Exercise instructions:
Below is a listing; reproduce each line of it exactly.

The input:

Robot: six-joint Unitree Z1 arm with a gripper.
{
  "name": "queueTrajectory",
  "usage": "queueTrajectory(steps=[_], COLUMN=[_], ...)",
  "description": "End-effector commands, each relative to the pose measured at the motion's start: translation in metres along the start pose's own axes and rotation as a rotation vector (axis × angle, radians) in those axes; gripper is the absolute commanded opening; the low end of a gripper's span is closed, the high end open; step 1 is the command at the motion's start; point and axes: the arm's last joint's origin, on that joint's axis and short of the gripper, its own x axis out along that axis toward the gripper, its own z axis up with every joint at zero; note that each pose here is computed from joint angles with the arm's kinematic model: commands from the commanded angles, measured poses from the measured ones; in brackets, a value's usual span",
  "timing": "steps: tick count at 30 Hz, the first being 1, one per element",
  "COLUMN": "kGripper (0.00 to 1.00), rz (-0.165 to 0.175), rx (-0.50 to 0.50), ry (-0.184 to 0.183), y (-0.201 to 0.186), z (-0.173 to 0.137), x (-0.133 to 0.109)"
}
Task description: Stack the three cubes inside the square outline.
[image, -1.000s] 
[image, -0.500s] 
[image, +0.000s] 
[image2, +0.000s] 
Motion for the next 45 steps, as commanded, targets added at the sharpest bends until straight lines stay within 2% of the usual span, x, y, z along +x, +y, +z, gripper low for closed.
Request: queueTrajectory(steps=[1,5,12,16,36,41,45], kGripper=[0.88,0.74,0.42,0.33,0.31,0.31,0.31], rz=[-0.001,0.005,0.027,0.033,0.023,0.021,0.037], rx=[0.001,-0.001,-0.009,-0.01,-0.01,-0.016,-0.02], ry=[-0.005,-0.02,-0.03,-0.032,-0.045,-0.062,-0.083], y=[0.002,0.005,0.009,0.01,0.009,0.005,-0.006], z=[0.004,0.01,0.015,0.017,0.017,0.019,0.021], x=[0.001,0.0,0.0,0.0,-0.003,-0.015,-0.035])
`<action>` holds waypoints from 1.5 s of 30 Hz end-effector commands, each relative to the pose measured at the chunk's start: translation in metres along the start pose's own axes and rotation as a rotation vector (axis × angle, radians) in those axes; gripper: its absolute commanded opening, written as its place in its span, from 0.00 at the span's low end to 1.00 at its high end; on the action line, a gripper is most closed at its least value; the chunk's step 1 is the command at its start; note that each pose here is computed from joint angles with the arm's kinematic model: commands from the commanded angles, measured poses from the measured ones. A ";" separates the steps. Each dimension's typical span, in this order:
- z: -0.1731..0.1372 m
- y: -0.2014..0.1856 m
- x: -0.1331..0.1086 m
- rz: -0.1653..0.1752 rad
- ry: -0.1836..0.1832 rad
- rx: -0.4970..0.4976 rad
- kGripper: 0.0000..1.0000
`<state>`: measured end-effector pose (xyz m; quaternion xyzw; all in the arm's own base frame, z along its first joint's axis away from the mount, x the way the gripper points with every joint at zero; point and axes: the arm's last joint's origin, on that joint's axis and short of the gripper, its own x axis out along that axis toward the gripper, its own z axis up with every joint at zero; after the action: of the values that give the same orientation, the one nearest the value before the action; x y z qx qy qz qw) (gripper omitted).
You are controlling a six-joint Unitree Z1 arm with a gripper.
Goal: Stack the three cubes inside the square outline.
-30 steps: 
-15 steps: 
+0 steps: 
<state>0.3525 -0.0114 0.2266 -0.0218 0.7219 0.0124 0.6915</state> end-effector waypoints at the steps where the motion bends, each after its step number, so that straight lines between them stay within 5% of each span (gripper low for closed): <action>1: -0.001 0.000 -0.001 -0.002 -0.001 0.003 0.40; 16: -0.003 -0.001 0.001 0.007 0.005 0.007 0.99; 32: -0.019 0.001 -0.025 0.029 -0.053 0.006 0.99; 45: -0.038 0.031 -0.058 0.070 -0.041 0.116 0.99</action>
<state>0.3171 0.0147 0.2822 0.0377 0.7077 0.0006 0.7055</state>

Worked solution:
Robot: six-joint Unitree Z1 arm with a gripper.
{
  "name": "queueTrajectory",
  "usage": "queueTrajectory(steps=[_], COLUMN=[_], ...)",
  "description": "End-effector commands, each relative to the pose measured at the motion's start: translation in metres along the start pose's own axes and rotation as a rotation vector (axis × angle, radians) in those axes; gripper is the absolute commanded opening; the low end of a gripper's span is closed, the high end open; step 1 is the command at the motion's start; point and axes: the arm's last joint's origin, on that joint's axis and short of the gripper, its own x axis out along that axis toward the gripper, its own z axis up with every joint at zero; note that each pose here is computed from joint angles with the arm's kinematic model: commands from the commanded angles, measured poses from the measured ones; in brackets, a value's usual span",
  "timing": "steps: tick count at 30 Hz, the first being 1, one per element",
  "COLUMN": "kGripper (0.00 to 1.00), rz (-0.165 to 0.175), rx (-0.50 to 0.50), ry (-0.184 to 0.183), y (-0.201 to 0.186), z (-0.173 to 0.137), x (-0.133 to 0.109)"
}
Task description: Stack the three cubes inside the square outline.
[image, -1.000s] 
[image, -0.500s] 
[image, +0.000s] 
[image2, +0.000s] 
Motion for the next 45 steps, as commanded, targets added at the sharpest bends until straight lines stay within 2% of the usual span, x, y, z along +x, +y, +z, gripper low for closed.
Request: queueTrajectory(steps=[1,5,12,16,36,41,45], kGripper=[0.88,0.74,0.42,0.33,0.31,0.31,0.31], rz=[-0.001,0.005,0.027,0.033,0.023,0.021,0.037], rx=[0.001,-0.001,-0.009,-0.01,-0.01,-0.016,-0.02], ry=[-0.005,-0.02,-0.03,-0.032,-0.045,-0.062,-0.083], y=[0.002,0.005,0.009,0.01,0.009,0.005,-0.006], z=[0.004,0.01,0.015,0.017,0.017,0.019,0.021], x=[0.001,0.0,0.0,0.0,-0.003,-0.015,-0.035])
`<action>` holds waypoints from 1.5 s of 30 Hz end-effector commands, each relative to the pose measured at the chunk's start: translation in metres along the start pose's own axes and rotation as a rotation vector (axis × angle, radians) in those axes; gripper: its absolute commanded opening, written as its place in its span, from 0.00 at the span's low end to 1.00 at its high end; on the action line, a gripper is most closed at its least value; the chunk's step 1 is the command at its start; note that each pose here is computed from joint angles with the arm's kinematic model: commands from the commanded angles, measured poses from the measured ones. A ";" separates the steps. Each dimension's typical span, in this order:
- z: -0.1731..0.1372 m
- y: -0.2014..0.1856 m
- x: -0.1331..0.1086 m
- rz: -0.1653..0.1752 rad
- ry: -0.1836..0.1832 rad
- rx: -0.4970..0.4976 rad
- kGripper: 0.0000..1.0000
`<state>`: measured end-effector pose (xyz m; quaternion xyzw; all in the arm's own base frame, z along its first joint's axis away from the mount, x the way the gripper points with every joint at zero; point and axes: the arm's last joint's origin, on that joint's axis and short of the gripper, its own x axis out along that axis toward the gripper, its own z axis up with every joint at zero; after the action: of the values that give the same orientation, the one nearest the value before the action; x y z qx qy qz qw) (gripper omitted).
You are controlling a six-joint Unitree Z1 arm with a gripper.
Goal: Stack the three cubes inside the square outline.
-30 steps: 
-15 steps: 
+0 steps: 
<state>0.3525 -0.0114 0.2266 -0.0218 0.7219 0.0124 0.6915</state> end-effector waypoints at the steps where the motion bends, each after its step number, so that straight lines between them stay within 5% of each span (gripper low for closed): <action>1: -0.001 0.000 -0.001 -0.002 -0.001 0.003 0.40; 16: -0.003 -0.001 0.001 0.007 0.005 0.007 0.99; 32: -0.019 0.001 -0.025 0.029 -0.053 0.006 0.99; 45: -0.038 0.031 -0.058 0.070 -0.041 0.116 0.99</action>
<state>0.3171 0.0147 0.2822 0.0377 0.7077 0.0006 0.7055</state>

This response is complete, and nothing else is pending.